INSTRUCTIONS TO FOLLOW = Leaving out every picture, copy the lines of the data exactly, from the first through the line containing "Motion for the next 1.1".

(Beginning of EXERCISE MATERIALS)

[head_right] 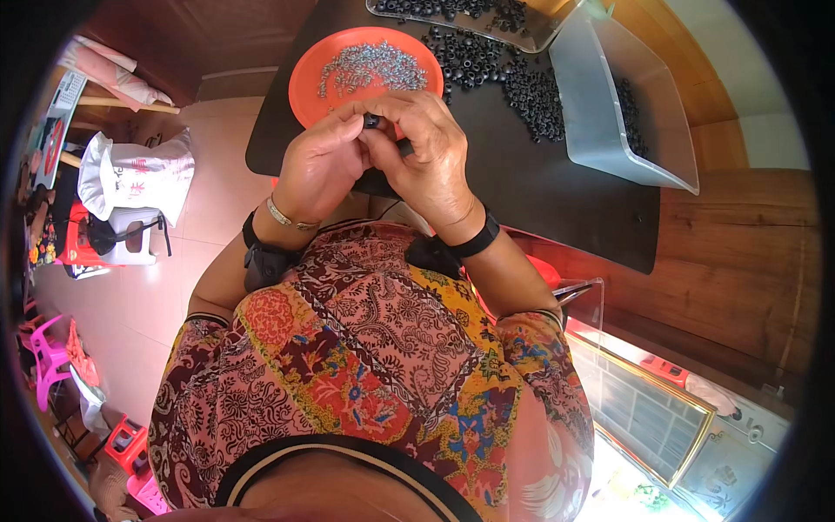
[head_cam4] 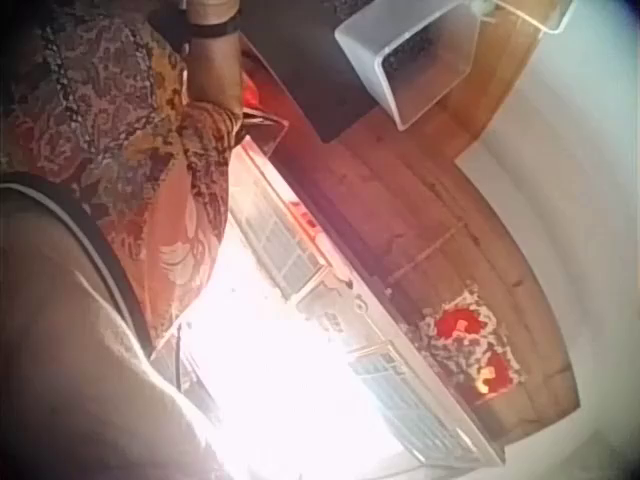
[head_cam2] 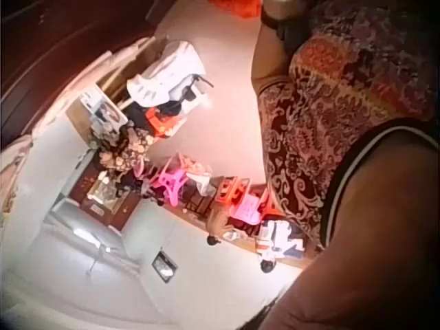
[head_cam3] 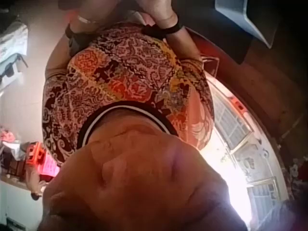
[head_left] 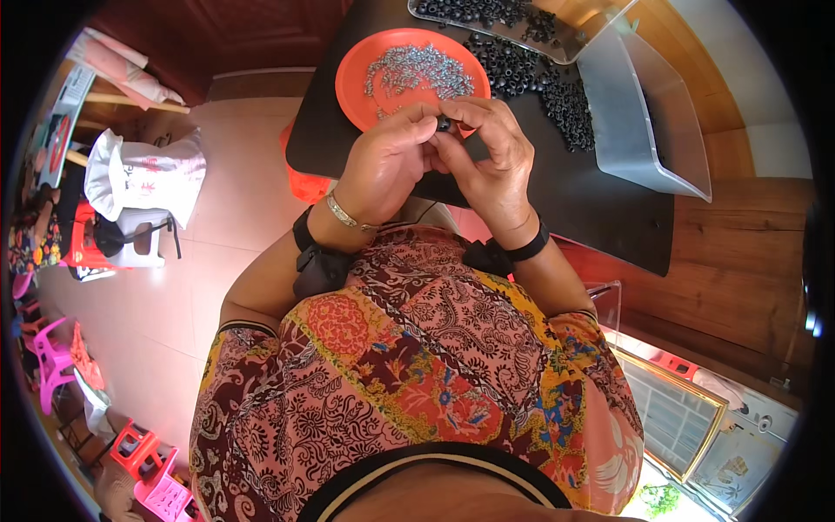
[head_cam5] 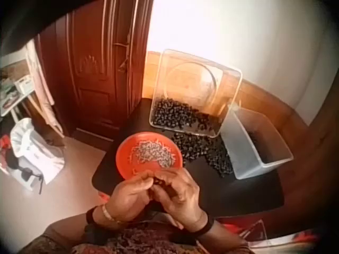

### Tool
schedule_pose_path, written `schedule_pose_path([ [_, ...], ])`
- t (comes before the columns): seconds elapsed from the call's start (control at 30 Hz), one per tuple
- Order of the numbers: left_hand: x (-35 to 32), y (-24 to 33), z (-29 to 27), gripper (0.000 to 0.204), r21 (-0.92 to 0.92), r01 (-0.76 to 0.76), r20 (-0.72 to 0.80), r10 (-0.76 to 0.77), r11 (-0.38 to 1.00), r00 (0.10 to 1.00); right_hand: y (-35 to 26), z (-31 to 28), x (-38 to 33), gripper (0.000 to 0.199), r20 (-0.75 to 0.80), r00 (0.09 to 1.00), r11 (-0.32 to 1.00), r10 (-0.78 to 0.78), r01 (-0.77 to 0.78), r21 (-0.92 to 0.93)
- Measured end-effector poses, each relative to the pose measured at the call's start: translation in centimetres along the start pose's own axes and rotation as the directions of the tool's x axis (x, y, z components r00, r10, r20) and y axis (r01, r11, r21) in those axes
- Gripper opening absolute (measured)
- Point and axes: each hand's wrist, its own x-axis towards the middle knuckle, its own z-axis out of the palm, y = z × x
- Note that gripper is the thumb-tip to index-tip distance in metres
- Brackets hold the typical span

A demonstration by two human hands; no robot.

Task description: Manually assembling small silver pins or components into black hardware parts on a workbench.

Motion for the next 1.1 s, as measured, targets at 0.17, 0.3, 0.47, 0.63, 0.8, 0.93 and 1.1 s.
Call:
schedule_pose_path([
  [0.17, -0.3, 0.0, 0.4, 0.022, -0.021, 0.004, -0.037, -0.005, 1.0, 0.999, -0.1, 0.3, -0.4, 0.034, -0.029, 0.999, 0.998, 0.014, -0.015, -0.055],
  [0.3, -0.2, -0.3, 0.8, 0.021, -0.054, -0.002, -0.079, -0.002, 0.999, 0.997, 0.3, 0.4, -0.5, 0.035, -0.024, 1.0, 0.997, 0.016, -0.017, -0.077],
  [0.47, 0.1, -1.1, 0.4, 0.018, -0.096, -0.05, -0.101, 0.04, 0.994, 0.994, 0.6, 0.8, -0.5, 0.03, -0.025, 0.992, 0.973, -0.122, 0.115, -0.199],
  [0.63, 0.1, -1.2, 0.4, 0.019, -0.103, -0.036, -0.116, 0.024, 0.994, 0.993, 0.7, 0.8, -0.7, 0.028, 0.011, 0.991, 0.957, -0.137, 0.135, -0.256],
  [0.8, 0.0, -1.2, 0.6, 0.019, -0.128, -0.035, -0.143, 0.017, 0.991, 0.99, 0.7, 0.7, -0.9, 0.028, 0.024, 0.992, 0.962, -0.126, 0.128, -0.241],
  [0.93, 0.2, -0.4, 0.9, 0.023, -0.077, -0.011, -0.078, 0.005, 0.997, 0.997, 0.8, -1.2, 0.1, 0.029, 0.019, 0.984, 0.941, -0.179, 0.176, -0.289],
  [1.1, -0.4, 1.5, -1.6, 0.031, -0.001, -0.01, -0.114, 0.01, 1.0, 0.993, 4.0, -11.0, 5.4, 0.019, -0.262, 0.911, 0.719, -0.318, 0.051, -0.693],
])
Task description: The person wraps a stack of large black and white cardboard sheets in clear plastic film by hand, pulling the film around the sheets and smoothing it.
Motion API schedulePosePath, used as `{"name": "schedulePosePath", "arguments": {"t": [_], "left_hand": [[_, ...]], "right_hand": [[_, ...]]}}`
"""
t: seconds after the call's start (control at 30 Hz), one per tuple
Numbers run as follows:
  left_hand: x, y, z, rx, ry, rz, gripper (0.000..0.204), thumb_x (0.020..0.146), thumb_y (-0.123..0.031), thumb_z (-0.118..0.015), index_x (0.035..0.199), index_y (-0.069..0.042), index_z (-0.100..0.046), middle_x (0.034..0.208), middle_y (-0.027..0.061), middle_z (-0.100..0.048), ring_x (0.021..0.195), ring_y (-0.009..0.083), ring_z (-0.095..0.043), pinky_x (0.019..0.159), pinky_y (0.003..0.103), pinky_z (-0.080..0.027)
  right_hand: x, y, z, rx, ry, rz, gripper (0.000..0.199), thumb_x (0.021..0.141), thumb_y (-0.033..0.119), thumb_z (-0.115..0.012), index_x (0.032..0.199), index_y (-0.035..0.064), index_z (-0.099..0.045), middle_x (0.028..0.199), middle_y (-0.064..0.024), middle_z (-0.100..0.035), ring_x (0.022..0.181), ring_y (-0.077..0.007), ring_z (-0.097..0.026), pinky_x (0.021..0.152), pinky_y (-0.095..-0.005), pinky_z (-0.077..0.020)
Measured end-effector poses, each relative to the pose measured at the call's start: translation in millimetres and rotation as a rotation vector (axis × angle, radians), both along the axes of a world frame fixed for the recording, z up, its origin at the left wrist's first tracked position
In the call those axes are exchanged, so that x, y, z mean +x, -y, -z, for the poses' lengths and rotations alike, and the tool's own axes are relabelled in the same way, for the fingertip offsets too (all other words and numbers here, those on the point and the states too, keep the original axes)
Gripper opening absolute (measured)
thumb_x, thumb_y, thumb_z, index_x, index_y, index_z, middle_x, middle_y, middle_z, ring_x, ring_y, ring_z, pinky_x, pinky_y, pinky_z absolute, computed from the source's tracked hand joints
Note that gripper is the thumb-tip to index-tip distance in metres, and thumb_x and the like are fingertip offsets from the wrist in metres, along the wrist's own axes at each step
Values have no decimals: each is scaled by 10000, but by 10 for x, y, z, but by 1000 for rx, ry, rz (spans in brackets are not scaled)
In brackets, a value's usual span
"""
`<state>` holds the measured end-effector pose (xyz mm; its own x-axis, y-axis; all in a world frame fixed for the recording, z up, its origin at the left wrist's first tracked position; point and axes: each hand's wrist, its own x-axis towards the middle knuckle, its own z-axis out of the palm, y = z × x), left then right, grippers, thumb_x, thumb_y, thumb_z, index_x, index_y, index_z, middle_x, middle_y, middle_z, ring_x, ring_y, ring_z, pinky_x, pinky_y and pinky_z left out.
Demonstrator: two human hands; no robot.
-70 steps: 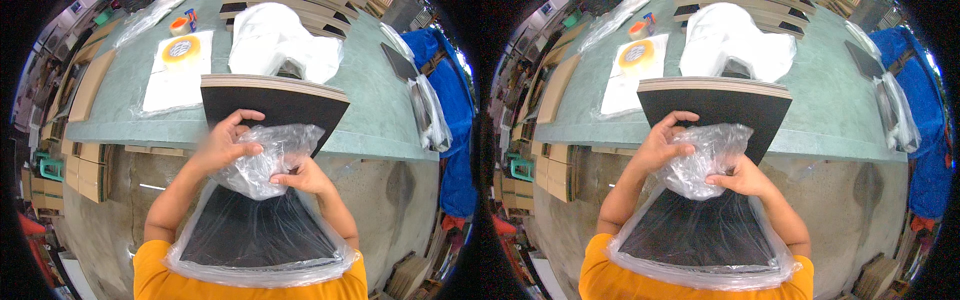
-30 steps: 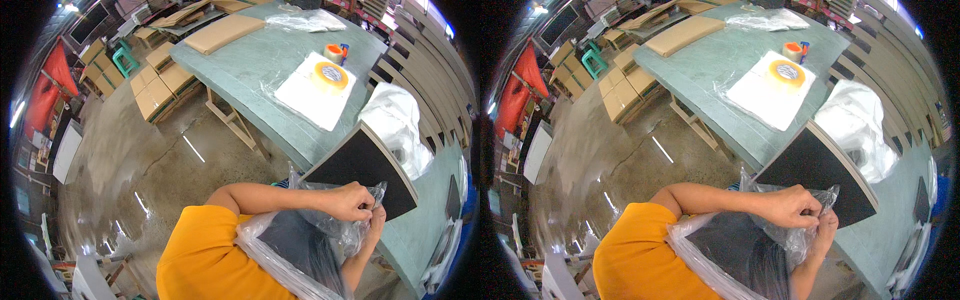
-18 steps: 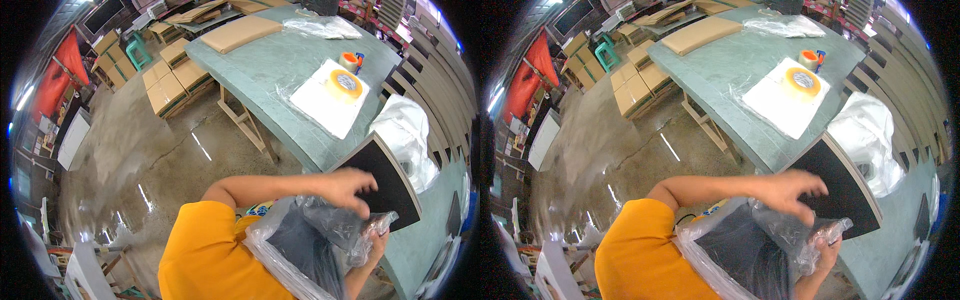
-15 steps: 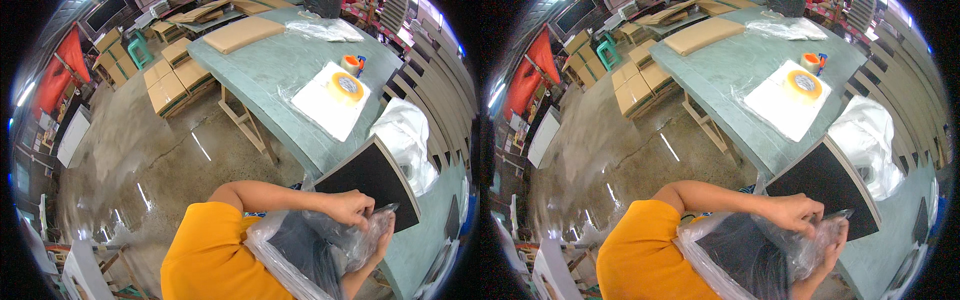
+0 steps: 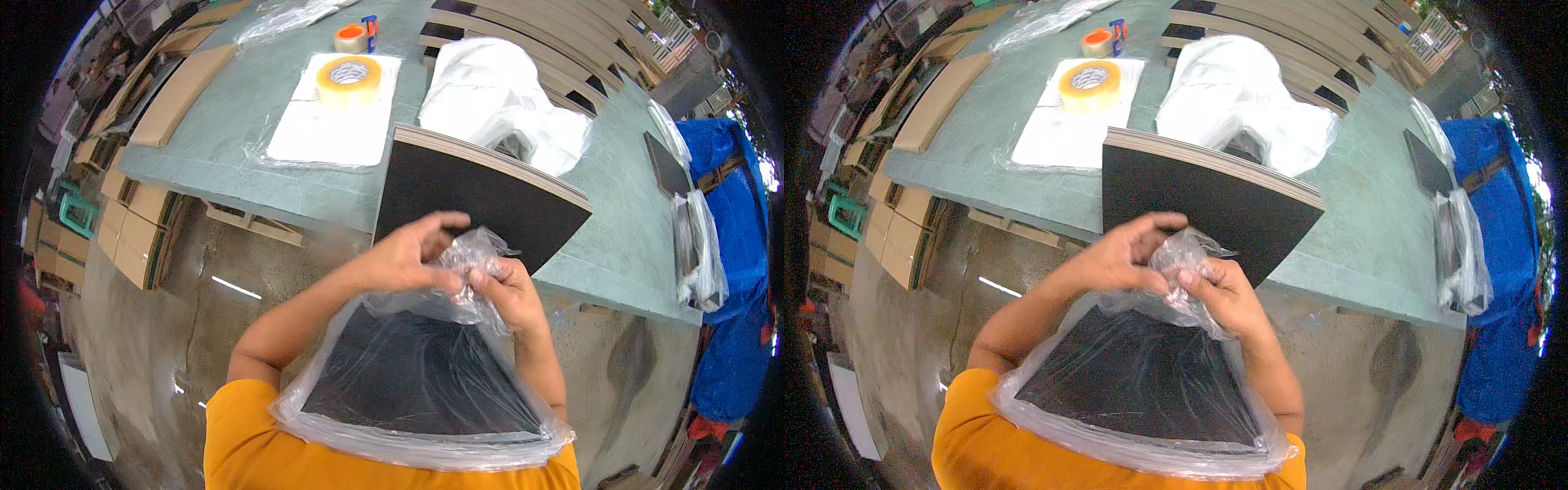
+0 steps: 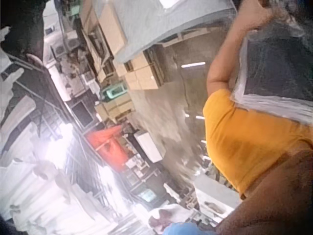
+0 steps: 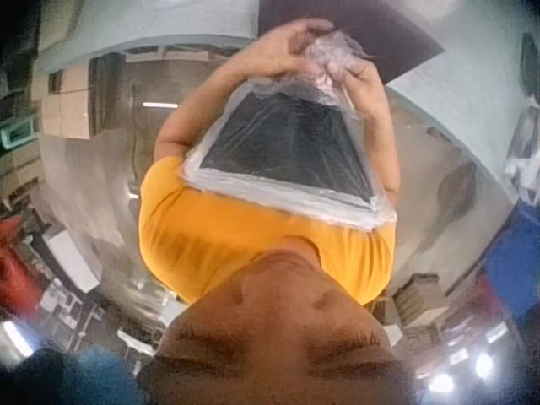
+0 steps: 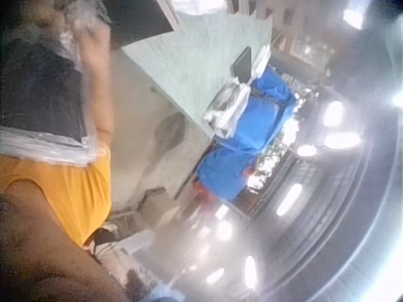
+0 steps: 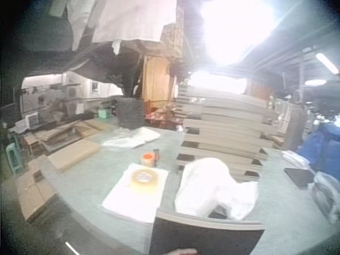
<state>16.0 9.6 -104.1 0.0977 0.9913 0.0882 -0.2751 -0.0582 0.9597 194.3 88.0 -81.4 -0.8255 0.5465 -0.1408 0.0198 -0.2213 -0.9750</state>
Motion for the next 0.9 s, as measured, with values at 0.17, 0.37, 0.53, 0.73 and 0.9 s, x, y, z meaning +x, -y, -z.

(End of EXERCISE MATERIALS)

RESPONSE TO THIS TASK =
[head_right] 
[head_cam4] 
[head_cam2] 
[head_cam3] 
[head_left] 
[head_cam5] 

### Tool
schedule_pose_path, written `schedule_pose_path([ [_, ...], ])`
- t (comes before the columns): seconds elapsed from the call's start (control at 30 Hz), one per tuple
- Order of the numbers: left_hand: x (-35 to 32), y (-24 to 33), z (-29 to 27), gripper (0.000 to 0.204), r21 (-0.92 to 0.92), r01 (-0.76 to 0.76), r20 (-0.72 to 0.80), r10 (-0.76 to 0.77), r11 (-0.38 to 1.00), r00 (0.10 to 1.00); right_hand: y (-35 to 26), z (-31 to 28), x (-38 to 33), gripper (0.000 to 0.199), r20 (-0.75 to 0.80), r00 (0.09 to 1.00), r11 (-0.32 to 1.00), r10 (-0.78 to 0.78), r01 (-0.77 to 0.78), r21 (-0.92 to 0.93)
- Measured end-effector poses, each relative to the pose measured at the call's start: translation in centimetres along the start pose's own axes and rotation as the directions of the tool's x axis (x, y, z components r00, r10, r20) and y axis (r01, r11, r21) in those axes
- Gripper opening absolute (measured)
- Point and axes: each hand's wrist, its own x-axis towards the middle knuckle, its own z-axis out of the palm, y = z × x
- Note that gripper is the thumb-tip to index-tip distance in metres
- Brackets hold the typical span

A demonstration by two human hands; no robot.

Task description: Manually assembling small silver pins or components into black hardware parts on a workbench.

Motion for the next 1.1 s, as measured, targets at 0.17, 0.3, 0.47, 0.63, 0.8, 0.93 and 1.1 s.

The exercise requires no additional output.